For all that I want to wean myself off of my pain pills as soon as possible, I did find myself on the phone with the doctor today, asking what I ought to do. My belly hurt like I had been punched, and I looked in that medicine bottle and counted. If I stay on the percocets, I don't have enough to get through the weekend. But the docs are not allowed to refill those kinds of meds over the phone (or maybe that's just a rule from this particular practice, I don't know), so I have been encouraged to transition myself to plain old ibuprofen. I was relieved to be offered that advice. It will help me feel more in control of my destiny, and less dependent on substances that keep me from being able to drive or to think clearly.
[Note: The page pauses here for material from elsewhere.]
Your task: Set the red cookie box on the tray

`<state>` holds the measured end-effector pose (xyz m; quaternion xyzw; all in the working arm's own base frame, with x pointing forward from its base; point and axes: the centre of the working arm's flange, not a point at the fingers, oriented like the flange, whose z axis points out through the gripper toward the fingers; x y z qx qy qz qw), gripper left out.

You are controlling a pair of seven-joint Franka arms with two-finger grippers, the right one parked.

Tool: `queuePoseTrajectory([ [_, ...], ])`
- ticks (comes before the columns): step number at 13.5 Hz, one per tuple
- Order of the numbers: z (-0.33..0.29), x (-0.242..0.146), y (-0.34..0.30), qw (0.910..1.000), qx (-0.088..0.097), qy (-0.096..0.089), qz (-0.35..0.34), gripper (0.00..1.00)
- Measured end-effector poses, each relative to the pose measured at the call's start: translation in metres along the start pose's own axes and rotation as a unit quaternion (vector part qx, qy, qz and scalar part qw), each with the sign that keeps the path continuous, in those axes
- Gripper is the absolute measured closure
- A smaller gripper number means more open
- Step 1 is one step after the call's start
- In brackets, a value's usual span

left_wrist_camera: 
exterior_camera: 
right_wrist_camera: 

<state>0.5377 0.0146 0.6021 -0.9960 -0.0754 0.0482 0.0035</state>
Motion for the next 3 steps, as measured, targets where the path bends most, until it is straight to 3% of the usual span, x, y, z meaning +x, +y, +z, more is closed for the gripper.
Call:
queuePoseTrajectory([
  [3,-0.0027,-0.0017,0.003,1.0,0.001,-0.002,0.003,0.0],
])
The man and some of his friends were boasting about some of those "traumatic bodily events" this evening, joking about body parts that have been accidentally removed or resculpted. The only time I ever saw my man under the influence of morphine, it was while he was stretched out in a California hospital, holding his suddenly-shortened thumb on a pillow on his chest, while he made wisecracks about accident paperwork that needed to be filled out. This evening, he wrote a haiku on the subject, and I warned him I would reprint it. Here it is.
Haiku to My Table Saw
You cut wood so quick
Make it easy to build stuff
Oh, crap, my thumb! Zing!
Now, if only I could find that picture we took when he got home from the reattachment surgery, as he sat on the couch in his bathrobe, with his thumb extended in a giant white bandage, like an out-sized hitchhiker's hand gesture. He was doped out of his mind, and he smiled broadly while he held the sign we made for him and his giant thumb, "Vegas or bust!" Instead, I just have a couple lovely pictures of the Motherpark, one of a beautiful sunset, the other of the dusting of snow it got this afternoon.